Dataset excerpts:
BEGIN
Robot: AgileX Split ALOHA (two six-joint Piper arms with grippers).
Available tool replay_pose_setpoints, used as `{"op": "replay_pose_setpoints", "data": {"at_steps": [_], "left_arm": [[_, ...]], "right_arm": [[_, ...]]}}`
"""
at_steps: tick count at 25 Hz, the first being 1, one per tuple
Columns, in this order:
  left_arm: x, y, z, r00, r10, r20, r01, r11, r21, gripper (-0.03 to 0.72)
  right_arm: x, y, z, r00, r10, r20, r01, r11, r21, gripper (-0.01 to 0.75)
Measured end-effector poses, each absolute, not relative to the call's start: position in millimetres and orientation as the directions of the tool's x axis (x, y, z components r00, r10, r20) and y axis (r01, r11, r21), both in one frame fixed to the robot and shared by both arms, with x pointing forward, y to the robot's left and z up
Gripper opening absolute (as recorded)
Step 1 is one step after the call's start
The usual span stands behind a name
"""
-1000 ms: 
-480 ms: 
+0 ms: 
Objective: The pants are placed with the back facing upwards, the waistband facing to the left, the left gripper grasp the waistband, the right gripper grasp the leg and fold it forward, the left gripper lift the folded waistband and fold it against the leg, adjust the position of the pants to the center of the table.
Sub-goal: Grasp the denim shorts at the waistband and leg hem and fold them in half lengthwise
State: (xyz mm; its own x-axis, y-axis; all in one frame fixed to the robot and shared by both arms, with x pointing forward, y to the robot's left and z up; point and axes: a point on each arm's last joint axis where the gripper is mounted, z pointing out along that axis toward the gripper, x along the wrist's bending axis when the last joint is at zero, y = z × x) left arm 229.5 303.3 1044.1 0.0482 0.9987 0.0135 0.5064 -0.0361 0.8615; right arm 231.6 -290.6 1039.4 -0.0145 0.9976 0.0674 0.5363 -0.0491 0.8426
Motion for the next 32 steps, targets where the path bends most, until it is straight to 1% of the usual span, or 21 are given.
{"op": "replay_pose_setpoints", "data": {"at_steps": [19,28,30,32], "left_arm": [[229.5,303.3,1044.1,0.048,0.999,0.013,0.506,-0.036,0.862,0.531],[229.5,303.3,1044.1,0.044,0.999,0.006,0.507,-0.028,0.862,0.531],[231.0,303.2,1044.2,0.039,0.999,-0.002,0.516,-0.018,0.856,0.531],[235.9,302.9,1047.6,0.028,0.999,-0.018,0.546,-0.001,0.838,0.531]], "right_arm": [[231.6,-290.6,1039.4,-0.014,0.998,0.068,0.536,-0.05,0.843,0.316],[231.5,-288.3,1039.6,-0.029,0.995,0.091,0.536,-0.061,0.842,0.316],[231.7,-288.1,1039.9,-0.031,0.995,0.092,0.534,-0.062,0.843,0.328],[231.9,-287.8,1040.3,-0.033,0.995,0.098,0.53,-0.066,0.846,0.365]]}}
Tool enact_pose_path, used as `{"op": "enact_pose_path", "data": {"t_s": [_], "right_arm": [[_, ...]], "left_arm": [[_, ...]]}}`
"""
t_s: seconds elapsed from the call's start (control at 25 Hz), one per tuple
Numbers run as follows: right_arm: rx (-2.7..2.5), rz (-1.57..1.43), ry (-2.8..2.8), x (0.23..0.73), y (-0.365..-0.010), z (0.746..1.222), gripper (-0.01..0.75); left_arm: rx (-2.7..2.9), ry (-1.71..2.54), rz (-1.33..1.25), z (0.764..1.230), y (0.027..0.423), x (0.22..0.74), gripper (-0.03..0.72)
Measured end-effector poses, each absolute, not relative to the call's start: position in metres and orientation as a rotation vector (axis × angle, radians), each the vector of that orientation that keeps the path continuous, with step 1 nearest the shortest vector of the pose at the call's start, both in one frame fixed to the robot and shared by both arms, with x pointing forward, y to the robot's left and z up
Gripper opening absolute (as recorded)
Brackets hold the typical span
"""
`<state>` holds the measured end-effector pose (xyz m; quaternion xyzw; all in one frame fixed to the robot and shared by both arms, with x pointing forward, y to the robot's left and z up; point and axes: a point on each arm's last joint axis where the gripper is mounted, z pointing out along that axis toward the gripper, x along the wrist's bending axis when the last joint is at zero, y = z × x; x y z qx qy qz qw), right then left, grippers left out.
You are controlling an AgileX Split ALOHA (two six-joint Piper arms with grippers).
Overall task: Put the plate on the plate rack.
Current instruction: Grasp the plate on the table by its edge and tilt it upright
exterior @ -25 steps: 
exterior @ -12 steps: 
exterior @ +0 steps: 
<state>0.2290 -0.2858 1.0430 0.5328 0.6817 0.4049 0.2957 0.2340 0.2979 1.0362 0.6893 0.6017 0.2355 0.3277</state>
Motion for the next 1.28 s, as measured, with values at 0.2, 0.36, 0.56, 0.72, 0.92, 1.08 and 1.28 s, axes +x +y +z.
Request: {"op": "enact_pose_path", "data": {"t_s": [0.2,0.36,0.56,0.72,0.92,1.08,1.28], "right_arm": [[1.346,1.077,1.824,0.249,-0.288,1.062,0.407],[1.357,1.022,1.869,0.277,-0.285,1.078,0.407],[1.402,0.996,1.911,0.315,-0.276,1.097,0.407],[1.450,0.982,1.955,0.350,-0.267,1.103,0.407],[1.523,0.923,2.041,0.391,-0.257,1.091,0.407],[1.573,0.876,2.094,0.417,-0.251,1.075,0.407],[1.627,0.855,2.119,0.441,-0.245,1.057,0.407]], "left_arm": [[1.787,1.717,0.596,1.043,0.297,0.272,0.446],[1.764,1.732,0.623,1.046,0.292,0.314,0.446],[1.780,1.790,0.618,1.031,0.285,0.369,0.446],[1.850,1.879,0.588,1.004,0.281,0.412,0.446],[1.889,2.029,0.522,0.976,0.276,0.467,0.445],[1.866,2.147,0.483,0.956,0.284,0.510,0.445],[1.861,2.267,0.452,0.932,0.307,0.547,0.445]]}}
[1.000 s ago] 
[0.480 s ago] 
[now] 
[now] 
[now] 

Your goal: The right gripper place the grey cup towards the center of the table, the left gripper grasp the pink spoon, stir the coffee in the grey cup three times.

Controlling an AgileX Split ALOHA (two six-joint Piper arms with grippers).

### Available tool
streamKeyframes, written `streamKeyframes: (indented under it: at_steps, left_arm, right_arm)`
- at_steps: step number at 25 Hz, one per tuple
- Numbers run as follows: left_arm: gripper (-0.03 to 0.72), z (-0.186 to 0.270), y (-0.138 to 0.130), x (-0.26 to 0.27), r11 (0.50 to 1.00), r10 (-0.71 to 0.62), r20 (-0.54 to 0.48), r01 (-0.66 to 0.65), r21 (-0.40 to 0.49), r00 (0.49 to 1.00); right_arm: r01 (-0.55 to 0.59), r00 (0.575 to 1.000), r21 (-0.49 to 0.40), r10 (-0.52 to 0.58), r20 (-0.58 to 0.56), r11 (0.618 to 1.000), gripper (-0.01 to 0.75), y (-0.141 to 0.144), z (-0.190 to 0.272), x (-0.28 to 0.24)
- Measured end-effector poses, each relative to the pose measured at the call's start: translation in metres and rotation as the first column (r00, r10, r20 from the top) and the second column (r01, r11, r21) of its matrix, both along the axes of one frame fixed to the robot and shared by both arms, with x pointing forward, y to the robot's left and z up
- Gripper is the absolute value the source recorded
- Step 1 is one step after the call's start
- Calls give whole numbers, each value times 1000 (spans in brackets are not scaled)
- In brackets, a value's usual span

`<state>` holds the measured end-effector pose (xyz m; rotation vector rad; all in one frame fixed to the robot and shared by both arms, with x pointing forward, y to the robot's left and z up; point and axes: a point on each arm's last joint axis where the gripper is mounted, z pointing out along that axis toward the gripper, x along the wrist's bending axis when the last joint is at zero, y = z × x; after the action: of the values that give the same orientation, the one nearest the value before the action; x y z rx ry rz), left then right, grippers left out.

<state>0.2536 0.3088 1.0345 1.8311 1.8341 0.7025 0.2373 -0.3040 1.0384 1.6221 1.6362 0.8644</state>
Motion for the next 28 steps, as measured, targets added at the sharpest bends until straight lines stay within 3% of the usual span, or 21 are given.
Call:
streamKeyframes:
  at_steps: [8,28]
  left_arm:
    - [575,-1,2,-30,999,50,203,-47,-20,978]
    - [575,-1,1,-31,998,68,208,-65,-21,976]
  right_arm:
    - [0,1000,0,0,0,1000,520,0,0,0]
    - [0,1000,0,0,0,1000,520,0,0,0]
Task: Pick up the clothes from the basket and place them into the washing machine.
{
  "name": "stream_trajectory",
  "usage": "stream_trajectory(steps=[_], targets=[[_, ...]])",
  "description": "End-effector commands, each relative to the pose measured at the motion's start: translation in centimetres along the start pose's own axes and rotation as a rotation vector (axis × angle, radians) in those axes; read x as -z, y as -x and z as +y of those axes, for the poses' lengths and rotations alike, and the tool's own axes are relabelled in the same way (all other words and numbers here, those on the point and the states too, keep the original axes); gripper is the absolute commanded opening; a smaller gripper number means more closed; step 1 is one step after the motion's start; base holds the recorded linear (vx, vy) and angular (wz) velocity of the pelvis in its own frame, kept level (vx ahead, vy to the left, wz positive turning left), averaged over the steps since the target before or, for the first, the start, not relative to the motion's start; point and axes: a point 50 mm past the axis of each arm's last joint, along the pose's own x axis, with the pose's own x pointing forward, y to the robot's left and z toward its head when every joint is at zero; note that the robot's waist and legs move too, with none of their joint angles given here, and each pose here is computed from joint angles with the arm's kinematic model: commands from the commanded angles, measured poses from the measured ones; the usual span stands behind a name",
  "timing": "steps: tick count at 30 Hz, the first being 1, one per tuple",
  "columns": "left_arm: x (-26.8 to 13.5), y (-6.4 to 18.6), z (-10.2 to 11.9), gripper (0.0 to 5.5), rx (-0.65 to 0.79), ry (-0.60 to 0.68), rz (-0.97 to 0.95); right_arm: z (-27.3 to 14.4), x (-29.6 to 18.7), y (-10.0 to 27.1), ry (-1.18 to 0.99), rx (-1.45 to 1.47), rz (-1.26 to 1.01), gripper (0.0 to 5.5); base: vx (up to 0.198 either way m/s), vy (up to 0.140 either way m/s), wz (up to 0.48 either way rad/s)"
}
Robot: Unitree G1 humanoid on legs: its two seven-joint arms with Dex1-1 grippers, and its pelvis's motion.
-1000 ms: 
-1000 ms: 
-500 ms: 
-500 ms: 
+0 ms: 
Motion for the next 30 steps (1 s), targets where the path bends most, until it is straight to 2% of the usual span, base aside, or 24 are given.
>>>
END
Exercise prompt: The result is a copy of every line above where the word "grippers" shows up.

The answer:
Robot: AgileX Split ALOHA (two six-joint Piper arms with grippers).
`<state>` holds the measured end-effector pose (xyz m; quaternion xyzw; all in one frame fixed to the robot and shared by both arms, with x pointing forward, y to the robot's left and z up; point and axes: a point on each arm's last joint axis where the gripper is mounted, z pointing out along that axis toward the gripper, x along the wrist's bending axis when the last joint is at zero, y = z × x; x y z qx qy qz qw), right then left, grippers left out.
You are controlling an AgileX Split ALOHA (two six-joint Piper arms with grippers).
Controlling an AgileX Split ALOHA (two six-joint Piper arms with grippers).
`<state>` holds the measured end-effector pose (xyz m; rotation vector rad; all in one frame fixed to the robot and shared by both arms, with x pointing forward, y to the robot's left and z up; point and axes: a point on each arm's last joint axis where the gripper is mounted, z pointing out along that axis toward the gripper, x along the wrist's bending axis when the last joint is at zero, y = z × x; after the action: of the values that give the same orientation, the one nearest the value before the action; x y z rx ry rz), left then right, grippers left out.
Robot: Unitree G1 humanoid on legs: its two seven-joint arms with Dex1-1 grippers, and its pelvis's motion.

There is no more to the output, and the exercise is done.